Georgetown Times
Dangers almost
halt yard work
By Ann Ipock April
19, 2005
Ever since I read that pine nuts (and not money — darn it!) grow
on trees, I’ve been outside, inspecting my pine trees. At about
$20 per pound, I’d be a millionaire if I harvested a crop. Not really;
but I have been working in the yard picking up those prickly, ugly, menacing
monstrous byproduct of pine trees — pine cones.
I can’t figure out what purpose pine cones serve other than to provide
the seeds for new pine trees, and thus, produce even more irritating pine
cones. It’s truly a vicious cycle. Seems to me like those cute little
pine tassels — the stage before the pine cone — could just
as easily do the job. I can’t stand pine cones!
Even when we wear gloves, those sharp edges cut and maim innocent gardeners
like myself. I’ve made it my personal mission in life (or at least,
in my yard) to get rid of them. I’m aware that the simplest solution
would be to cut down all of our pine trees; but since we have nearly 30
of them, we’ve never called the tree man. I figure for what it would
cost us to get rid of them, we could buy a new lot, clear ALL pines, and
build a new home!
Now, oak trees — oh honey, that is an entirely different matter.
I love oak trees! They are regal, massive and sturdy. Plus, they have
withstood the test of time — living to be several hundred years
old. I’ve often said I would buy a lot or existing home just to
enjoy the “right” oak tree. They are one of many outdoor plants
— along with magnolias, gardenias and camellias — that represent
the Old South so well. There’s nothing prettier than a tree-lined
dirt lane with massive oaks on either side.
After our extremely windy March, Russell (my hubby) and I have been trying
for days to restore our yard to something that resembles a lawn —
rather than a forest, which it had turned into. We’ve picked up
limbs, leaves, assorted trash and — yes, pine cones, until our backs
are breaking and our hands are raw.

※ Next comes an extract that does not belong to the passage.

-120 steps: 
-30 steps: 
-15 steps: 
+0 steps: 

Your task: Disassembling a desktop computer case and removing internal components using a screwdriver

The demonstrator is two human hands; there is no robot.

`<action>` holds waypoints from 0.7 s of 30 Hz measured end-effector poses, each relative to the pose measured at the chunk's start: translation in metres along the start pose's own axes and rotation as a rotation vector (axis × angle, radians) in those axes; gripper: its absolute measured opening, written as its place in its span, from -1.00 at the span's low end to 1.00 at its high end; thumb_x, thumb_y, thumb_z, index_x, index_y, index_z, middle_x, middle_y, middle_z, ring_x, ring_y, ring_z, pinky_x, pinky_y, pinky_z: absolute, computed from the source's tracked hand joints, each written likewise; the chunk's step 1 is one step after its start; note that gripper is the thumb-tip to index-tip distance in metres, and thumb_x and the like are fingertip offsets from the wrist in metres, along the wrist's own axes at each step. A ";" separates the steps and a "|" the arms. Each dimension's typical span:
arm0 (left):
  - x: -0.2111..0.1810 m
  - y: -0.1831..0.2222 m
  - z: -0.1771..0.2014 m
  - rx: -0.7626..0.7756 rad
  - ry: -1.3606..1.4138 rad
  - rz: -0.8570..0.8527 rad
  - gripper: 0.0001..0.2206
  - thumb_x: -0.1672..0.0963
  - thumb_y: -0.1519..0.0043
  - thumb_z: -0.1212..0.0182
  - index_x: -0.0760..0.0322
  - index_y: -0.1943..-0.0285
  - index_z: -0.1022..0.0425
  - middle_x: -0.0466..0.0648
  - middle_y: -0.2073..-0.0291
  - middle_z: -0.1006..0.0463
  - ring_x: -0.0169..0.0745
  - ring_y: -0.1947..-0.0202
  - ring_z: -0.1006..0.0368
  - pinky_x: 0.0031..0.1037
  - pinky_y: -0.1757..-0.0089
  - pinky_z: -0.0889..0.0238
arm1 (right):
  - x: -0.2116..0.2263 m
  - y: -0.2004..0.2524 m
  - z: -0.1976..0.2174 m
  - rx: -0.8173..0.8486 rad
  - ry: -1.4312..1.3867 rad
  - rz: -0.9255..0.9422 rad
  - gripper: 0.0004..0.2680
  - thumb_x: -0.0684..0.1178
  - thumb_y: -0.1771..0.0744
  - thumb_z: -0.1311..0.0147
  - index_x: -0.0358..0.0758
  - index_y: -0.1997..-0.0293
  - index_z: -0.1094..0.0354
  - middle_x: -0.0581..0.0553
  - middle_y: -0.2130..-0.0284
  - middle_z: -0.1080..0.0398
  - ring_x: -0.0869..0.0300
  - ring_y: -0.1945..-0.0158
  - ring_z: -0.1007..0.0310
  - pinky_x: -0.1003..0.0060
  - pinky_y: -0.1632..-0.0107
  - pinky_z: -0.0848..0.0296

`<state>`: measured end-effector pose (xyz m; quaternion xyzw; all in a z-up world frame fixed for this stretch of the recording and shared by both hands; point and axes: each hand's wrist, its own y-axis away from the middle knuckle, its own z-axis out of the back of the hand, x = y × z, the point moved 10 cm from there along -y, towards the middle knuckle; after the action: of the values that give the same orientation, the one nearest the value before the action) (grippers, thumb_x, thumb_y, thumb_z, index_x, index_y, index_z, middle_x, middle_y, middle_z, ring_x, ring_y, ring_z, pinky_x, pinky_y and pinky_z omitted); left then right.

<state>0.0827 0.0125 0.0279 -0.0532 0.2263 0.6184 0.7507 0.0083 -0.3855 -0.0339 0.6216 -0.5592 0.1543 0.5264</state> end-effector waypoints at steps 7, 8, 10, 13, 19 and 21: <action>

I almost didn’t insist upon
the spring yard cleaning this year because I’ve been reading and
hearing about wild critters nearby that — well, quite frankly, frighten
me.
I read in the newspaper recently where a woman in a nearby county was
“attacked” by a bobcat. Aside from the obvious danger, it
made me wonder: what, exactly, is a bobcat? It is like a raccoon, a possum,
a squirrel, or a regular old house cat?
I’ve lived in the South all my life; and sure, I’ve heard
of bobcats from time to time, but I’ve never seen one. I’ve
seen plenty of squirrels and deer, rabbits and even wild turkeys; but
no bobcats. And, what is this creature’s real name — bob-
cat sounds like a nick name!
In the “woman versus bobcat” article, I read where this woman
courageously (but unwisely, in my opinion) fought off this bad-boy bobcat
for a solid 15 minutes with a rake. Luckily, her neighbor came to her
rescue. The 60-something year old woman in peril certainly put up a courageous
fight; but, for what? Well, it turns out she was protecting puppies that
the bobcat was annoying.
She spotted the animal from her window and went outside under her own
free will, to protect the pups. But, people, listen up! She wouldn’t
be around long enough to watch these puppies grow (much less protect them)
if the bob cat had had his way. No siree.
If I ever see a wild animal outside my window, I’m calling a game
warden or an animal control officer — somebody! Anybody with power
— but I’m not going to take the matters in my own hands, rake,
or no rake.
Then another nature scare: My next door neighbor, April, my sweet friend
with the gorgeous, thick hair and the lovely singing voice, called me
over the weekend, nearly in hysterics, asking me a strange question: Had
I seen any snakes in my yard? Eeeeeew! I told her about three years ago
I saw a small snake near our heat pump, but he slithered away. In a high-pitched,
nervous tone, April told me she had seen not one, but two snakes within
three days of each other, in her yard. She killed them both because she
was pretty sure they were poisonous. Then she asked me did I know what
a poisonous snake looked like. I said I sure did: “Scary!”
Between prickly pine cones, beastly bobcats and scary snakes, maybe I
should stay in the house permanently. That’s a shame, since spring
just officially sprung! Well, I could always put up a sign like I did
when I was 5 years old.
I walked into the house one day and asked my Mama how do you spell “allowed?”
She asked me why I wanted to know and I said, “Because I’m
making a sign to put on the clothes line that says, ‘No bees allowed!’
”
Y’all, I wished I hadn’t told you that. I forgot that the
season for honeybees, wasps and hornets is just around the corner! If
it’s not one thing, it’s two, or three, or four!